The constitutional amendment, if approved by voters, would give lawmakers the authority to lower or eliminate personal property taxes on machinery and equipment, furniture and fixtures, leasehold investments, computer equipment, inventory and vehicles. The revenue from these taxes go to county governments and county boards of education.

According to the West Virginia Association of Counties, the county real tax dollar assessments for those six property tax streams was more than $515 million in tax year 2021, though it is unclear how much of that assessment was collected by counties.

Blair said by keeping the general revenue budget flat and factoring in natural tax revenue growth, the state would be able to cut those property taxes and keep counties whole.
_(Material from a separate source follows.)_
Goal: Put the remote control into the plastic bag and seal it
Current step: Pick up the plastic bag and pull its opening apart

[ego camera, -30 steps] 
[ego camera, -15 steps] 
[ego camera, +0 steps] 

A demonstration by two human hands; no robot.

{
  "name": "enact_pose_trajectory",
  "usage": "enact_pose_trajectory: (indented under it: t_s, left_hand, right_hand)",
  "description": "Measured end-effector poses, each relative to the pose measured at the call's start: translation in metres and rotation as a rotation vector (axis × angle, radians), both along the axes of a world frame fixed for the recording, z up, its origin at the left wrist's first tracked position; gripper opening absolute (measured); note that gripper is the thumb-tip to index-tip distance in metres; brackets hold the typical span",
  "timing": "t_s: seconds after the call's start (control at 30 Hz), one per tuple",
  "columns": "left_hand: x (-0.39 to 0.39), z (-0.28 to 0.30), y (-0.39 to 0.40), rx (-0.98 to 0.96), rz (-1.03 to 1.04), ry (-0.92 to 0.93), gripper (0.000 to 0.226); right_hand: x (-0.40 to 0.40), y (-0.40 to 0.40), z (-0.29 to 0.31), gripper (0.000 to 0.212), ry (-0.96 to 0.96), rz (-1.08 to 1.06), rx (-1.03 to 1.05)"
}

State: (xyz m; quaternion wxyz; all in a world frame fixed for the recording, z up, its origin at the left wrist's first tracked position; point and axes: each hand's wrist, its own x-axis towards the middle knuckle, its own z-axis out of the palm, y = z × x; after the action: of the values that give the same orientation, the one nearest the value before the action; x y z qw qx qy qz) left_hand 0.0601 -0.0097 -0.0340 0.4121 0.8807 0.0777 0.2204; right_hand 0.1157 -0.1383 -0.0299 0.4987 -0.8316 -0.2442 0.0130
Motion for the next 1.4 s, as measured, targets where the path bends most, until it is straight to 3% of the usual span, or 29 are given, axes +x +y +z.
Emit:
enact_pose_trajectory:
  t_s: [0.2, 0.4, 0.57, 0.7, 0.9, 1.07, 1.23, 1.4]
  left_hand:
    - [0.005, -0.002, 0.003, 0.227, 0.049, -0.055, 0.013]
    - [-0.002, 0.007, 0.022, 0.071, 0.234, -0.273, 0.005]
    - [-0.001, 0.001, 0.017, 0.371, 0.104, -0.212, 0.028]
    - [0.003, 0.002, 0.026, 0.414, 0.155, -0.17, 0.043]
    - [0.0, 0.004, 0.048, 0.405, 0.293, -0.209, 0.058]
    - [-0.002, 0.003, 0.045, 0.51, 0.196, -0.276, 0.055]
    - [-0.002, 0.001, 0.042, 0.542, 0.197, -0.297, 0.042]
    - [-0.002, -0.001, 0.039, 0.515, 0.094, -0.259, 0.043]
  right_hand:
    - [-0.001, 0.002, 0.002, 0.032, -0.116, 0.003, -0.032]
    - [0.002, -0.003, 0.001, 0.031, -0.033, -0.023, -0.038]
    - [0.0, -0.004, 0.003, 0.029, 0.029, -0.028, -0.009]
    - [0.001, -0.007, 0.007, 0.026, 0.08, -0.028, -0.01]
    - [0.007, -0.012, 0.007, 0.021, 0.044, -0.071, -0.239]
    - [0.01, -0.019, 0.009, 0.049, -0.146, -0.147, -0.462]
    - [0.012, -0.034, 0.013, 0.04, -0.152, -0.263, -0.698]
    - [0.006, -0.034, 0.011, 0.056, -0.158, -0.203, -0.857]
Future tax revenue growth through other streams would allow for future legislatures to consider phasing out the personal income tax.

“If we do play our cards right, that can happen long into the future, but we’ve got to be able to be mindful of our government,” Blair said. “We have to keep finding the efficiencies and making it so that people want to live here, make our students that graduate from here want to live here, make babies here and then have job opportunities for them. The personal property tax addresses that personal income tax.”
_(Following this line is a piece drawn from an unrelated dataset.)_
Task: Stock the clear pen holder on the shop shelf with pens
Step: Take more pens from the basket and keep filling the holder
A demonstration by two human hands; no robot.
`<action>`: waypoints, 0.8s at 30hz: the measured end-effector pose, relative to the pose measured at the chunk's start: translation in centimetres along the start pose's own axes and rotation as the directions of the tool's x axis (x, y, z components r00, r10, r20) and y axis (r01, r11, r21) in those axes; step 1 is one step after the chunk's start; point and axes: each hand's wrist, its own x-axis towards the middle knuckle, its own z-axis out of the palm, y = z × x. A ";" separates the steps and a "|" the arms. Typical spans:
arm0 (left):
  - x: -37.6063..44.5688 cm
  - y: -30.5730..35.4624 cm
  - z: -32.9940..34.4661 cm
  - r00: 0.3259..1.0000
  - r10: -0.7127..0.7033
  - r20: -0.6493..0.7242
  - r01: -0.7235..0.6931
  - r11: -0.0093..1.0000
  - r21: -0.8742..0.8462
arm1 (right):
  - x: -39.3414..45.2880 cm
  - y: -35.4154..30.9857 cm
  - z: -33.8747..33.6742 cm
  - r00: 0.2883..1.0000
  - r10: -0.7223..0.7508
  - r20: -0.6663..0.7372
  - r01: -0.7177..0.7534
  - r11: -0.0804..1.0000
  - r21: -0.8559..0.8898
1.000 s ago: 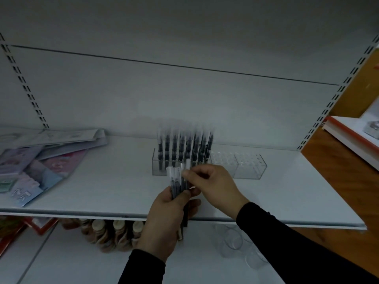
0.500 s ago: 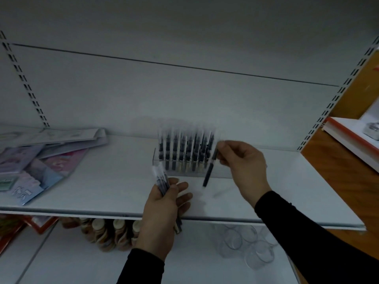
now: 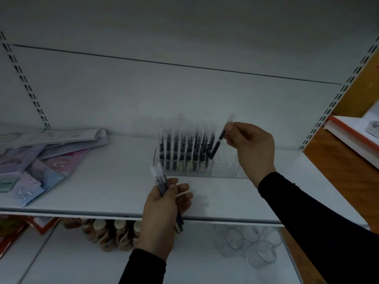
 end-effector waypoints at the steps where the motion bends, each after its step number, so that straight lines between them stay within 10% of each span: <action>1: 0.0 0.0 0.0 1.000 0.000 0.001 0.000 1.000 0.002 | 0.0 0.2 0.0 1.000 0.001 0.007 0.000 1.000 -0.026; 24: -0.1 -0.1 0.0 0.999 -0.010 0.039 0.009 1.000 0.027 | -1.5 2.7 0.5 0.994 -0.013 0.105 0.054 0.918 -0.393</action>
Justice believes his personal income tax plan has more appeal to West Virginians than a rebate on vehicle personal property taxes. He accused opponents of his plan of political ambitions, calling changes to property taxes the “wrong move.”

“All of us want to do all of these things, but is there anything today that has the appeal that lowering your personal income tax has? There’s no way,” Justice said. “We’re telling our counties and all the folks we’re going to underwrite all of this. What if things get really tough? Right now, our counties have a guaranteed income stream. We’re going to give that up and bet on the come and bet on what is about to happen? We don’t know what is about to happen.

“This is the move we ought to make,” Justice continued. “If they don’t want to do it, they don’t want to do it. But it’s a big-time wrong move and politically driven in lots and lots of ways. You don’t have that with me.”

Blair rejected the assertion that Republican efforts to phase out certain property taxes was about political ambition, pointing to a stack of books on his desk detailing Republican legislative efforts to improve the economy of the state since taking the majority in 2015.

Multiple tax reform commissions under both Democratic and Republican governors have recommended eliminating the machinery/equipment and inventory property taxes over the last 25 years. Blair said eliminating those taxes will be the culmination of long-term efforts to improve the economy instead of chasing short-term gains.

“We’re not looking at the hood ornament; we’re looking way down the highway to our destination,” Blair said. “We know the final destination, and that is prosperity for the people of West Virginia. All people.”

Justice has nearly 15 days to convince lawmakers to pass his personal income tax cut before a special session would coincide with legislative interim meetings beginning Sunday, July 24.

“At the end of the day, if (the Legislature ) says they don’t want to do that, then that’s all on them,” Justice said. “All I can do is bring the horse to water.”